▸ PROBLEM DESCRIPTION: Copy, from the entries below, each line in which the string "woven" appears.
### STORED DATA ###
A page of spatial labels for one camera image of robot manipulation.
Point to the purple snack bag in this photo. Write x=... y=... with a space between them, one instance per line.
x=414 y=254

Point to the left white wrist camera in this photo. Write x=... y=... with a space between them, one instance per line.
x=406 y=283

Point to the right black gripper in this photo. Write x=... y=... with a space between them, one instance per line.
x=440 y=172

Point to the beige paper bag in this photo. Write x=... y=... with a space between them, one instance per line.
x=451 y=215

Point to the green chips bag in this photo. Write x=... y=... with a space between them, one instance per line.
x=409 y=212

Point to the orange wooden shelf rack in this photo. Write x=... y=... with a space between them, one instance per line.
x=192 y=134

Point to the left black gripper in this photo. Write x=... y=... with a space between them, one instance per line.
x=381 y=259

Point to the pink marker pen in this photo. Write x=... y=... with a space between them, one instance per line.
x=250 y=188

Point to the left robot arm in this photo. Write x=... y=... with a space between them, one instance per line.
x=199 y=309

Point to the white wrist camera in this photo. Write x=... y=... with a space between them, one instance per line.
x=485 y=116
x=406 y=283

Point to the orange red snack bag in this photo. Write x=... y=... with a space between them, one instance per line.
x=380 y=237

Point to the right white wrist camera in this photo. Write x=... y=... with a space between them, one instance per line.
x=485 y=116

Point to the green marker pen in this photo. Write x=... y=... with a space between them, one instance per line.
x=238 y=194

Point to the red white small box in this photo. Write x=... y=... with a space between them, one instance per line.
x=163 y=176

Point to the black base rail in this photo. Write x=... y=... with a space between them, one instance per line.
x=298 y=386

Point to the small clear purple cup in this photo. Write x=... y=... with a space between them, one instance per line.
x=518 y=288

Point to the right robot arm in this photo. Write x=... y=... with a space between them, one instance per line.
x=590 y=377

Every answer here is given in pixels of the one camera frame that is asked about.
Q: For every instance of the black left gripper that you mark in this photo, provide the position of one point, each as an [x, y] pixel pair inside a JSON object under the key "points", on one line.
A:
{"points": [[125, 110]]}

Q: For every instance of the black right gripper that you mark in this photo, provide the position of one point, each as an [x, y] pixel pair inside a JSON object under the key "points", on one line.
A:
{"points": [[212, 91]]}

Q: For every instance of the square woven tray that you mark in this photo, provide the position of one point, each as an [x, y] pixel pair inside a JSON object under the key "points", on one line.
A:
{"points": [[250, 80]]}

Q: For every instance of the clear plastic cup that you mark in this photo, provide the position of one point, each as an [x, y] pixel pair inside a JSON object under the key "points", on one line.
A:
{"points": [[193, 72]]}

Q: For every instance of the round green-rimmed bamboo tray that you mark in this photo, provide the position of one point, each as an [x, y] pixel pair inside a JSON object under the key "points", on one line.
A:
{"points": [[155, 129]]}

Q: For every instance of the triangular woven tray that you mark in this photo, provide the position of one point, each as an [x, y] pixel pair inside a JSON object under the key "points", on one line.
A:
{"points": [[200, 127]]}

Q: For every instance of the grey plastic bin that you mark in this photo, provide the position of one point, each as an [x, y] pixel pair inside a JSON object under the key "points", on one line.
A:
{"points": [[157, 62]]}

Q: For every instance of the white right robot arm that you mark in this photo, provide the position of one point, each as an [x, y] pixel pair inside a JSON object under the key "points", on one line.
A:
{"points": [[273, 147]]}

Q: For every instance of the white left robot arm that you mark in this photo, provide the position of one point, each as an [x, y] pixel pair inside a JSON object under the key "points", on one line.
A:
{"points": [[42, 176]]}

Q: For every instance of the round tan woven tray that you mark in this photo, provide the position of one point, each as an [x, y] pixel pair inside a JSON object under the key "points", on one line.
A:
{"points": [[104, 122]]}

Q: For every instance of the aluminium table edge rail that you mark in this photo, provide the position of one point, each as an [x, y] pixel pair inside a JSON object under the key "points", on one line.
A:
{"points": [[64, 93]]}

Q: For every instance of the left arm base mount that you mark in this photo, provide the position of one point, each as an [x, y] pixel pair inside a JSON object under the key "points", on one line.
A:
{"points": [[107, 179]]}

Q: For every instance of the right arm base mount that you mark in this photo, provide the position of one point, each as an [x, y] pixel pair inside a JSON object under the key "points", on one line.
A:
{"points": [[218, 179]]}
###
▸ FINISHED TASK:
Q: For every instance of the square woven tray that you mark in this photo, provide the position of one point, each as an [x, y] pixel pair inside a JSON object under the key "points", on one line.
Q: For every instance of the triangular woven tray that you mark in this photo, provide the position of one point, each as an [x, y] pixel pair inside a JSON object under the key "points", on one line.
Q: For every instance of the round tan woven tray that you mark in this photo, provide the position of one point, each as an [x, y] pixel pair inside a JSON object under the key "points", on one line.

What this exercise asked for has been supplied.